Ed Koch’s Biggest Mistake

Though Ed Koch served terms as mayor and has been celebrated as the “quintessential New Yorker” ever since, his decision to close down a Harlem hospital is still a source of regret.
  • Transcript


Question: What is your biggest regret as mayor?

Ed Koch: Well, I would say every Mayor before me, and myself included was told by all the experts that a hospital located in Harlem which did not provide very good medical care should be closed, that it was not possible to remedy it for a number of reasons, one of which was that the doctors there did not want to rotate through a teaching hospital because they wanted to keep their jurisdictions. That Hospital, called Sydenham had been opened during a period when black doctors were not welcome at many white-dominated hospitals and so they opened their own hospital, but not providing very good care for a whole host of reasons.

Every Mayor before me had backed off because of threats of rioting and citizen anger. I said, no, I'm going to do what is right for the people of Harlem and every other district in this city and provide good medical care where I can. We're going to close it and put in clinics; and we closed it.
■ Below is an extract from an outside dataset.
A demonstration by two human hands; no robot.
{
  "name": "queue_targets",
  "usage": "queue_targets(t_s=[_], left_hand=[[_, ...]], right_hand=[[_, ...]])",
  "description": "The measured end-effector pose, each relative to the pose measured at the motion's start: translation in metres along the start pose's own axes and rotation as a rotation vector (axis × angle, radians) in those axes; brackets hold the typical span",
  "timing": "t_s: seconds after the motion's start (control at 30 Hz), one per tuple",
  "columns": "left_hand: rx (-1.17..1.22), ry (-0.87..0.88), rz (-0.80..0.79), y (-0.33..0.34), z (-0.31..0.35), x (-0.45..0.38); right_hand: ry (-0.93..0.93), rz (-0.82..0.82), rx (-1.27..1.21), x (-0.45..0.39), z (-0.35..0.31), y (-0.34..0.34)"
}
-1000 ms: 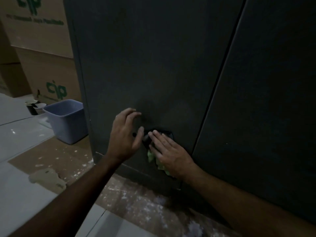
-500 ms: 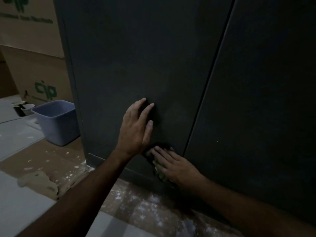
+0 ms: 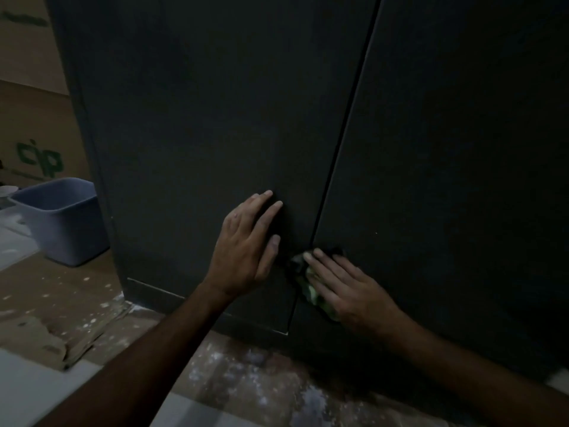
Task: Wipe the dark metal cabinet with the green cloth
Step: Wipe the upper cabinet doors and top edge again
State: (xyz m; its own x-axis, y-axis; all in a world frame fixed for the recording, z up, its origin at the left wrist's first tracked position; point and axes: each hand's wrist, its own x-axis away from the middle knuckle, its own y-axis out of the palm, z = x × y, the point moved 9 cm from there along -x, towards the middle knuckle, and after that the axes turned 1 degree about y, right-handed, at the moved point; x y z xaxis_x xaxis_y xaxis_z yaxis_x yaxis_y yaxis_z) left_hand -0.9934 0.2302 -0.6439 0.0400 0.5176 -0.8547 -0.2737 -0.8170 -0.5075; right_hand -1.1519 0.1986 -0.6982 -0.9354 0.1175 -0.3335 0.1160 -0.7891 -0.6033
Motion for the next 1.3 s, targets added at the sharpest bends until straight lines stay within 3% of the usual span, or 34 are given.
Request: queue_targets(t_s=[0.1,0.23,0.33,0.4,0.5,0.6,0.67,0.77,0.83,0.9,1.03,1.1,1.17,1.3], left_hand=[[0.006,0.049,-0.033,0.01,0.014,0.002],[0.005,0.039,0.013,0.011,0.02,-0.011],[0.004,-0.022,0.084,0.008,0.022,-0.024],[0.007,-0.065,0.105,0.008,0.023,-0.026],[0.014,-0.083,0.102,0.006,0.027,-0.026],[0.065,-0.098,0.089,0.002,0.031,-0.028],[0.072,-0.073,0.087,-0.001,0.037,-0.032],[0.075,-0.024,0.106,-0.007,0.048,-0.048],[0.106,-0.021,0.141,-0.012,0.054,-0.066],[0.149,-0.044,0.209,-0.02,0.057,-0.081],[0.118,-0.019,0.229,-0.032,0.062,-0.094],[0.093,-0.027,0.205,-0.037,0.057,-0.098],[0.082,-0.039,0.187,-0.044,0.051,-0.103],[0.018,0.025,0.161,-0.059,0.043,-0.123]], right_hand=[[0.041,-0.042,-0.001,0.059,0.042,-0.011],[0.492,0.198,-0.027,0.06,0.143,-0.065],[0.731,0.351,-0.046,0.005,0.154,-0.082],[0.581,0.336,-0.051,-0.026,0.118,-0.071],[0.195,0.104,-0.002,-0.003,0.045,-0.03],[0.129,-0.001,0.031,0.066,0.063,-0.023],[0.344,0.084,0.027,0.098,0.12,-0.046],[0.836,0.309,-0.025,0.096,0.194,-0.088],[0.944,0.411,-0.087,0.056,0.197,-0.1],[0.75,0.398,-0.093,0.009,0.169,-0.095],[0.24,0.16,-0.019,-0.001,0.081,-0.052],[0.182,0.084,0.002,0.026,0.078,-0.045],[0.344,0.142,-0.006,0.045,0.114,-0.061],[0.877,0.433,-0.077,0.025,0.215,-0.125]])
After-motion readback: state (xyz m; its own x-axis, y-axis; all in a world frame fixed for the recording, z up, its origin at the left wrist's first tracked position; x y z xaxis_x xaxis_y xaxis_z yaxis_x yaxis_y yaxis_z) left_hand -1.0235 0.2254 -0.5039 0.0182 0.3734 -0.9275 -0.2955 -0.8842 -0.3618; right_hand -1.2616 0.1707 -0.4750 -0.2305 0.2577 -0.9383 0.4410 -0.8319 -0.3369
I think we saved $9 million. It was the highest cost hospital with the worst outcomes according to the Budget Director at the time. And the people were very angry. And on reflection, even though I was praised for being courageous about it and doing the right thing. It was the wrong thing. We saved $9 million. So what. In those days, even $9 million was relatively small sum in terms of government expenditures. I didn't recognize the psychological impact of closing Sydenham, the pain. And so, I've told people when they've asked me questions similar to yours, that I regret having closed that. But it's done.

Question: Was it a mistake to run for a fourth term?

Ed Koch: Well, yes and no. Yes in the sense that I now believe three terms is adequate and should be the max. I think after that your energy is drained.

No, in that I would have done a very good job even with that caveat and as I said, after I lost to David Dinkins won and then people came through in regret of having thrown me out I said, part jokily and part seriously. When people said, "Oh, Mayor, you must run again." I said, "No, people threw me out and now the people must be punished." So, those are my feelings.